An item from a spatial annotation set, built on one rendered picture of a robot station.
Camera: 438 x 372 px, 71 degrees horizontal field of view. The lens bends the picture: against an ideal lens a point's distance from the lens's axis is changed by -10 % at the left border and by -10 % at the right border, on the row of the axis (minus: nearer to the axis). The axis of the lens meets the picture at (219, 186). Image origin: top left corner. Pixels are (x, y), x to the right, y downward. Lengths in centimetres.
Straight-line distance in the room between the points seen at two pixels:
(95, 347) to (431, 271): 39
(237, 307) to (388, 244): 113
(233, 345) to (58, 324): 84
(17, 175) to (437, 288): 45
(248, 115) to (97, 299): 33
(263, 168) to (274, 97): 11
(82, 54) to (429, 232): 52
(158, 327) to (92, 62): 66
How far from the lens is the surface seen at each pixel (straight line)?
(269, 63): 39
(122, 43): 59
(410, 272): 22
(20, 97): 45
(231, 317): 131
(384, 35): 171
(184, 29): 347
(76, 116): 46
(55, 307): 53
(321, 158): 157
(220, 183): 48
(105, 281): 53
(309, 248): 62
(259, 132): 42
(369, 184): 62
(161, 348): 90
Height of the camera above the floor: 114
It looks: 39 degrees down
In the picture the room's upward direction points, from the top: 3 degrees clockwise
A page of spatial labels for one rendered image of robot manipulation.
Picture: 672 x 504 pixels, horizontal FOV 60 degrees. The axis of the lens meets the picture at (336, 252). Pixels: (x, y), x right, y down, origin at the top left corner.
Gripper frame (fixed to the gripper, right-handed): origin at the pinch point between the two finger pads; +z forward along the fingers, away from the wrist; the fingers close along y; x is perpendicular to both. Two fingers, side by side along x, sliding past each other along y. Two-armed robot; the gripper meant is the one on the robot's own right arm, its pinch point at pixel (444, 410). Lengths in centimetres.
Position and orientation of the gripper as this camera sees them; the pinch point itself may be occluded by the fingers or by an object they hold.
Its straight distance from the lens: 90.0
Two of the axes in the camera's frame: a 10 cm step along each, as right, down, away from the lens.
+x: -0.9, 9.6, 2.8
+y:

# # # # # # #

[BRIEF]:
Lines in the records that hold "left" should be tallied, with the total given on its own.

[SOLVED PROBLEM]:
2